Due to an editing error, an article in yesterday's Washington Post about President Reagan's granting pardons to two former FBI officials contained an incomplete description of one of the instructions given to the jury at the trial of the two men last fall. The jurors were told they could acquit the defendants. W. Mark Felt and Edward S. Miller, if Felt and Miller, in the jury's view, "reasonably and in good faith" believed that the FBI had authority from the president or the attorney general to conduct surreptitious entries in national security cases as the FBI saw fit. U.S. District Court Judge William B. Bryant, who presided at the eight-week trial, held that the FBI needed case-by-case approval for each such entry.
Attorney General William French Smith voiced his approval yesterday of the pardons President Reagan granted to two former FBI officials, but the chief prosecutor who handled the case charged that the move "strikes at the heart" of constitutional government.
Smith said he would not even put the high-ranking ex-FBImen, W. Mark Felt and Edward S. Miller, on trial. They were convicted last Nov. 6 of conspiracy for authorizing illegal searches -- "black bag jobs" -- at the homes of friends and relatives of radical Weather Underground fugitives in the early 1970s.

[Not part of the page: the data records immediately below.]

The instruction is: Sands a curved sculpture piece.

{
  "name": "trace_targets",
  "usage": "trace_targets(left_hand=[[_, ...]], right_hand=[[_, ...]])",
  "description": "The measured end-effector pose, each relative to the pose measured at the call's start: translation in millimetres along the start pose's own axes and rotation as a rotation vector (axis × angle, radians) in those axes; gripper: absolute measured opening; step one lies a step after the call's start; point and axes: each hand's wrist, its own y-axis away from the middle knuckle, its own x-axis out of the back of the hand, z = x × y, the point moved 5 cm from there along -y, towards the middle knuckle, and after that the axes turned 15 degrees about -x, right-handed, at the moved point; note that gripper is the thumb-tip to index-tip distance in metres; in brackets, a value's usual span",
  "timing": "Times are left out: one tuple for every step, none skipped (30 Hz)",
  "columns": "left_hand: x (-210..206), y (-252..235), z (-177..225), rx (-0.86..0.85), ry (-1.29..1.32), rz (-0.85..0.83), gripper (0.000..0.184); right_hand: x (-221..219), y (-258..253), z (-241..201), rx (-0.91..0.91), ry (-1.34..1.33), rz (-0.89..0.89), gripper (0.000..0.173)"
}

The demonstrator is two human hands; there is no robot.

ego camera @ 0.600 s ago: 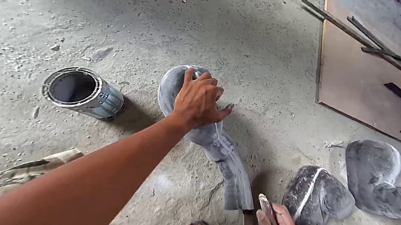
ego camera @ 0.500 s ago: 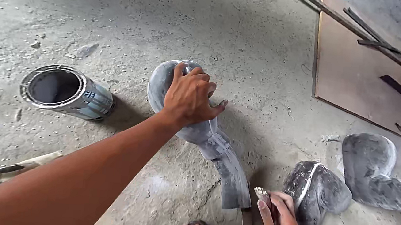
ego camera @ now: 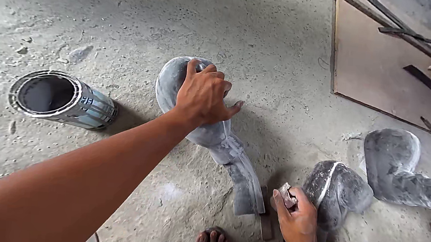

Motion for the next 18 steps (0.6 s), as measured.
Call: trace_targets(left_hand=[[0.1,-1.8,0.7,-0.004,-0.003,-0.008,0.065],[0.2,-3.5,1.0,-0.002,-0.003,-0.016,0.065],[0.4,-4.7,1.2,0.001,-0.002,-0.025,0.065],[0.6,-5.5,1.7,0.004,0.0,-0.033,0.065],[1.2,-6.5,1.5,0.01,0.001,-0.04,0.065],[0.8,-6.9,1.4,0.015,0.001,-0.044,0.065],[0.5,-7.7,1.5,0.018,0.003,-0.047,0.065],[0.5,-8.6,1.5,0.023,0.005,-0.054,0.065],[0.1,-9.1,1.8,0.028,0.005,-0.06,0.065],[0.0,-9.6,2.4,0.032,0.005,-0.064,0.064],[0.1,-10.1,2.7,0.033,0.005,-0.063,0.064],[-0.3,-10.4,2.6,0.033,0.004,-0.059,0.063],[-0.4,-10.7,2.0,0.036,0.005,-0.056,0.063],[-0.5,-10.4,1.5,0.038,0.005,-0.054,0.063],[-0.7,-9.8,1.6,0.04,0.005,-0.055,0.063],[-0.6,-10.2,1.4,0.039,0.003,-0.053,0.064],[-1.1,-10.4,1.4,0.038,0.004,-0.053,0.064],[-1.1,-10.5,0.8,0.038,0.005,-0.051,0.063]], right_hand=[[-0.2,-1.3,-5.1,0.035,0.025,0.026,0.023],[-1.2,-1.9,-9.3,0.059,0.05,0.045,0.025],[-3.6,-1.3,-12.2,0.072,0.079,0.054,0.027],[-7.8,-0.5,-13.6,0.076,0.112,0.048,0.029],[-12.7,0.5,-13.5,0.075,0.138,0.022,0.031],[-17.4,2.2,-12.2,0.067,0.164,-0.033,0.032],[-22.6,4.2,-10.5,0.053,0.195,-0.11,0.036],[-27.9,6.9,-9.0,0.043,0.218,-0.194,0.038],[-32.2,9.9,-7.6,0.037,0.23,-0.286,0.039],[-34.9,12.3,-6.1,0.037,0.228,-0.37,0.037],[-34.9,13.3,-5.7,0.038,0.216,-0.442,0.035],[-33.1,12.3,-5.1,0.039,0.202,-0.498,0.035],[-31.1,10.0,-4.0,0.029,0.188,-0.53,0.034],[-29.6,7.7,-2.6,0.007,0.177,-0.531,0.034],[-29.2,4.7,-1.6,-0.025,0.184,-0.526,0.036],[-29.7,0.6,-1.1,-0.054,0.207,-0.53,0.038],[-31.3,-4.1,-1.2,-0.075,0.231,-0.537,0.04],[-33.8,-8.4,-2.2,-0.083,0.257,-0.543,0.041]])
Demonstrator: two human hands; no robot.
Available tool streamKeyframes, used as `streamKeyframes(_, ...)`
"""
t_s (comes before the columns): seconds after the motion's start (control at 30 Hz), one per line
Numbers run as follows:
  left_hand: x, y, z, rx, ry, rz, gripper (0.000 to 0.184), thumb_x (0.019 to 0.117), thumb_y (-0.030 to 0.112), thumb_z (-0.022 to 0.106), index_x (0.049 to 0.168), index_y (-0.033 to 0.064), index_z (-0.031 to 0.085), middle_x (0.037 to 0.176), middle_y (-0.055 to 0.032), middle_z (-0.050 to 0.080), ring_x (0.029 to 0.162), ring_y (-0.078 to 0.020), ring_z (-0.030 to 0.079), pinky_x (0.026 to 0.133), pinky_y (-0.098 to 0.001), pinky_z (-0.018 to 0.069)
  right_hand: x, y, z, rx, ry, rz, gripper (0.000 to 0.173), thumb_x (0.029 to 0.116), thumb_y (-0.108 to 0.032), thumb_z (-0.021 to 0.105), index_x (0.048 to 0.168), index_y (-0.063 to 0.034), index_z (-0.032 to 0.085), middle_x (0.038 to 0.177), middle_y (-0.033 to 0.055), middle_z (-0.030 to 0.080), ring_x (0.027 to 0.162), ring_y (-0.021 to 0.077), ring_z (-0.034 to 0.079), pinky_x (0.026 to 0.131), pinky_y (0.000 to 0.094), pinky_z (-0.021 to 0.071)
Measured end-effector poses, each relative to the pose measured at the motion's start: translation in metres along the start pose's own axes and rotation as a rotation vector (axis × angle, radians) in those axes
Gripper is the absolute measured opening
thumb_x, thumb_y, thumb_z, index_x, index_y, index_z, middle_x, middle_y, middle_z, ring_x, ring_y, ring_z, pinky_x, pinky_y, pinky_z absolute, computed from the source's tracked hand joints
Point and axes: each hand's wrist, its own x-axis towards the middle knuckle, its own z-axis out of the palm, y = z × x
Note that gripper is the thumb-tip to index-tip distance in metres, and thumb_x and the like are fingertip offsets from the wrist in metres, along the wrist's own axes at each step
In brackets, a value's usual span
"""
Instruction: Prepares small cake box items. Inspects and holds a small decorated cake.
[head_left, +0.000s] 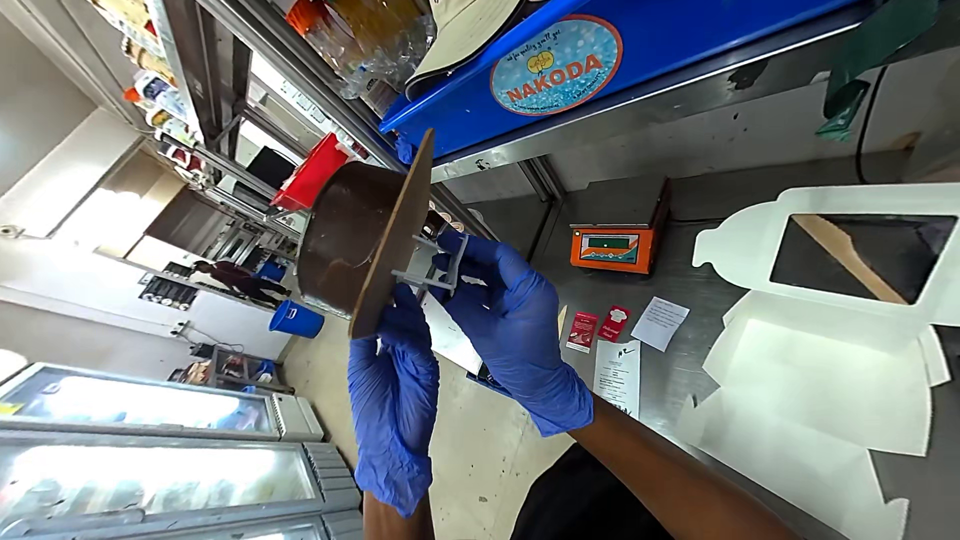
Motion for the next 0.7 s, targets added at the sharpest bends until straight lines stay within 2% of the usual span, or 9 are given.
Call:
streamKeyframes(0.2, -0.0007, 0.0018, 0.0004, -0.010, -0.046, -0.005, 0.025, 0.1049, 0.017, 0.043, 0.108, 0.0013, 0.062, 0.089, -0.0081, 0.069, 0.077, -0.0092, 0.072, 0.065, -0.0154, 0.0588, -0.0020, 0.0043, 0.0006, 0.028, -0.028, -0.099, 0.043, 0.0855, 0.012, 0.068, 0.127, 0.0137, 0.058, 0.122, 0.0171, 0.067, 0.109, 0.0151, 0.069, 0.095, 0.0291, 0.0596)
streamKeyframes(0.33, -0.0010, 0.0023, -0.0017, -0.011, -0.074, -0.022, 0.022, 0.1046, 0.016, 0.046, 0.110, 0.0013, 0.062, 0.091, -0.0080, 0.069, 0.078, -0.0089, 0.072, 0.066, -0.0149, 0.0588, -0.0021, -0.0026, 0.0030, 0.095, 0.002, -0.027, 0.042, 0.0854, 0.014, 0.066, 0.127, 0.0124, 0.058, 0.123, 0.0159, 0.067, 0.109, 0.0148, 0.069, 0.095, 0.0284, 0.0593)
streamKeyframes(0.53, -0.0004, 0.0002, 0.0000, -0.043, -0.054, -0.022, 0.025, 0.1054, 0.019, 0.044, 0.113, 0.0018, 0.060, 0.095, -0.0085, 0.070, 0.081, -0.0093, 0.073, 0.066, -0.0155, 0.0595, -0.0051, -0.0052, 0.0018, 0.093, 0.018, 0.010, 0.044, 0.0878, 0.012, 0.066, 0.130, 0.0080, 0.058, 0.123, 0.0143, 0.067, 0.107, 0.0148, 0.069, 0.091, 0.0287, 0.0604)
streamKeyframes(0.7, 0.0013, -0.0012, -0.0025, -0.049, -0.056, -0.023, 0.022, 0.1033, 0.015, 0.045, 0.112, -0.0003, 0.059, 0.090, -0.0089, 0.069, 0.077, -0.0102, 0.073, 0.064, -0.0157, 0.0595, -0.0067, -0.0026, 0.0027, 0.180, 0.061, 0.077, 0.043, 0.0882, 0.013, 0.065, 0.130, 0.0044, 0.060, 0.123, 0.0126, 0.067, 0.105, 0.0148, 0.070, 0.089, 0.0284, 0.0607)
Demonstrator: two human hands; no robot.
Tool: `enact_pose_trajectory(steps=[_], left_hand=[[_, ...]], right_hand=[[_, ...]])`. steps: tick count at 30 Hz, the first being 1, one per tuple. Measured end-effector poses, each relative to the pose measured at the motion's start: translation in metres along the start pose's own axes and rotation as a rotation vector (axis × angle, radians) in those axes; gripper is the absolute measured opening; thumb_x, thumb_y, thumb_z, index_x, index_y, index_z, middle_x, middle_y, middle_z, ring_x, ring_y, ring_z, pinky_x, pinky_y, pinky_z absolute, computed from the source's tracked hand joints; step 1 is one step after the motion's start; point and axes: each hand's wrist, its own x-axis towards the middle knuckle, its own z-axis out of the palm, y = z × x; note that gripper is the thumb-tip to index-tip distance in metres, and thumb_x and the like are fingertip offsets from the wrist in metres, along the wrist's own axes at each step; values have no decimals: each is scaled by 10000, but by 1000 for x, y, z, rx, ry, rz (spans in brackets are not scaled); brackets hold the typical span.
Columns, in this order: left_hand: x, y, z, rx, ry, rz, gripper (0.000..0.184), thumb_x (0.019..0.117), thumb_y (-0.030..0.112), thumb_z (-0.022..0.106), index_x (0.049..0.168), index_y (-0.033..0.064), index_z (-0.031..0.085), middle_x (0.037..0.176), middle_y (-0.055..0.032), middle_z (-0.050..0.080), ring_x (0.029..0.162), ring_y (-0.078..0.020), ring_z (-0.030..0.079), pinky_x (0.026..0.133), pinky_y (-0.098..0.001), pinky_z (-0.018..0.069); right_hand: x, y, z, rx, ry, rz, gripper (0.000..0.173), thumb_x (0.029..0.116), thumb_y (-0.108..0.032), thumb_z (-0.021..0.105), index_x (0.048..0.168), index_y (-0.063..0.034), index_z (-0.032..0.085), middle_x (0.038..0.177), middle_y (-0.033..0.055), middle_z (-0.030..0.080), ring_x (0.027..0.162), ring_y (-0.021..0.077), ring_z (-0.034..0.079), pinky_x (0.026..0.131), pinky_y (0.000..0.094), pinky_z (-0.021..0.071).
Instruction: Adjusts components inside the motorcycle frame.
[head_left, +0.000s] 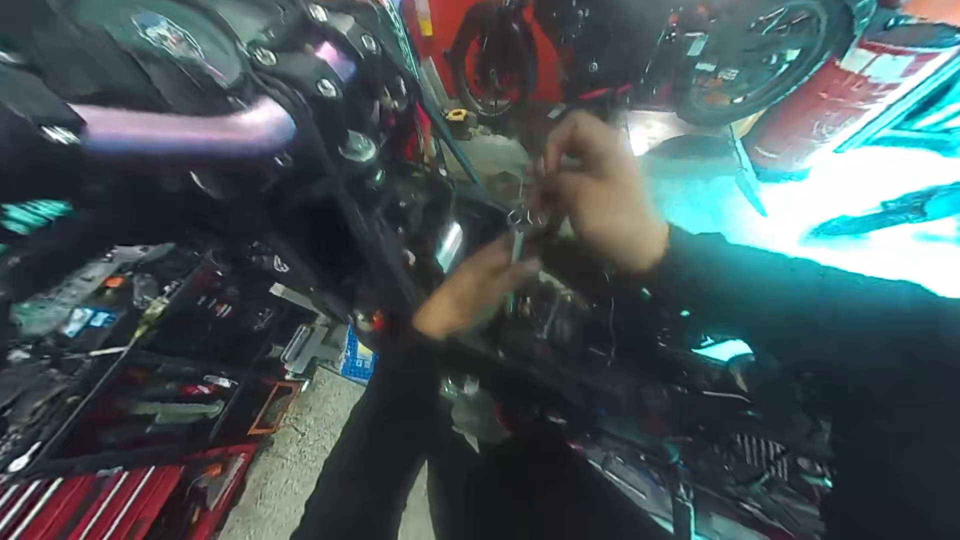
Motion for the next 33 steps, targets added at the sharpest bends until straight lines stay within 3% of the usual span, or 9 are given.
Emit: enact_pose_trajectory(steps=[2,8,13,15,18,23,28,31,33], left_hand=[[5,7,16,-27,5,-10,461,1086,259,451,1477,18,491,1273,-88,680,1063,-119,678,913,-328,585],[30,7,41,-102,140,197,263,1065,70,418,954,59,657,866,69,676,803,10,644,769,-219,574],[38,13,25,328,358,113,318,1093,213,432,970,46,673,880,-3,628,755,-36,583,696,-235,519],[38,15,11,508,392,71,324,1067,218,443,1060,34,709,1012,-68,679,961,-86,637,876,-283,525],[36,18,3,682,350,39,353,1079,278,451,1144,44,707,1185,-130,671,1098,-163,646,962,-353,518],[19,11,9,755,249,43,344,1076,263,465,1006,55,730,1034,-108,662,932,-191,664,791,-396,558],[-12,4,-9,707,318,-60,270,1020,303,617,1095,68,729,1114,-143,644,856,-166,650,745,-335,577],[-18,8,-16,552,474,-42,207,1029,209,600,1140,76,714,1004,-79,642,755,-86,600,649,-227,518],[-14,7,-16,474,530,-26,181,1016,167,606,1121,71,718,915,-36,650,709,-56,581,613,-205,490]], right_hand=[[-6,0,2,58,41,-69,100,988,39,510,978,-25,586,954,38,681,814,114,707,763,320,638],[-15,4,5,43,-25,-110,183,994,16,548,1093,-16,699,1050,41,723,959,76,683,871,252,575],[-9,5,-10,-171,-10,-64,215,978,-267,620,1048,-111,750,1262,34,683,1209,104,627,1024,309,532],[-13,5,-8,-269,-80,-121,256,983,-365,636,1024,-141,754,1331,49,645,1282,118,584,1044,313,516],[-16,13,0,-324,-106,-203,230,978,-309,702,1065,-99,734,1309,92,626,1226,123,621,950,249,585],[-17,22,3,-130,-108,-235,159,1019,-161,620,1086,-22,660,1323,138,595,1177,148,642,899,263,607],[-9,7,-9,206,-92,-233,167,1022,-44,513,1017,1,673,1002,58,736,965,176,728,905,376,631],[-11,14,-24,-136,-406,-24,175,1067,-151,520,1144,-76,658,945,-63,687,843,30,666,775,240,604],[-23,34,-12,-490,-621,218,193,1046,-184,559,1208,-119,643,904,-15,686,772,111,665,706,368,588]])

Speaking on NBC-TV's "Today" show, the attorney general said he had been consulted about the pardons and agreed with them even though they did not go through customary Justice Department review. Smith said the decision to put the men on trial was "a very close call" to begin with.
"Had I been attorney general at that time, I would not have initiated those prosecutions," Smith said.
The lawyer who served as special prosecutor in the case, John W. Nields, disagreed sharply. He also protested against the secrecy with which the pardons were prepared.
He said the trial was held, despite stiff resistance from certain quarters of the Carter administration, to establish "the central proposition of democracy: that the government is second to the people and its powers are limited by the Constitution.
"The jury and the court collectively affirmed this proposition," Nields, now in private practice, said in a telephone interview. But "the executive branch pardoning the executive branch for violating the rights of the people strikes at the heart of this proposition."
Felt, once the FBI's No. 2 man, and Miller, who had been chief of the domestic intelligence division, were found guilty after an eight-week trial.
The prosecutors contended that the surreptitious searches were illegal -- and that Felt and Miller knew they were illegal -- because they were carried out without warrants and were directed at innocent citizens.
Chief U.S. District Court Judge William B. Bryant had instructed the jurors that they could acquit Felt and Miller if the jurors felt the two men "reasonably and in good faith" believed the FBI still had specific authority from the president or the attorney general to conduct surreptitious entries.
At the White House yesterday, acting press secretary Larry Speaks caused a stir when he declared under persistent questioning that Reagan granted the pardons because he felt the jury had been wrong.
Speakes said the president "clearly felt . . . that the decision of the jury and the decision of the court was not correct."
Speakes did not spell out the extent to which Reagan might have studied the trial record, but he said White House counselor Fred Fielding and presidential counselor Edwin Meese III "studied the excerpts from the record extensively."
Prosecutor Nields pointed out that those excerpts had been ones supplied by defense lawyers and were undoubtedly selective.
"They never talked to anybody from the prosecution side," he said of the White House. "Which is completely contrary to normal procedure for pardons." In normal cases, he said, "the prosecution and the judge are invariably consulted."
High administration officials were displeased with other aspects of Speakes' remarks. The acting press secretary amended them later to say he had been mistaken in describing the president's actions as a comment on the jury or on the conviction.
"The president was not passing judgment on the rightness or wrongness of a jury," Speakes told a reporter. "He was simply making a personal decision that an act of clemency was the proper action."
The action was receiving other interpretations outside the White House. In San Francisco, 34-year-old attorney Fran Schreiberg said she felt "betrayed by the government."
While still a law student at New York University eight years ago, Schreiberg was living in an apartment that FBI agents broke into and searched twice. She said the government was interested in her files because she had helped in the criminal defense of numerous Weather Underground members.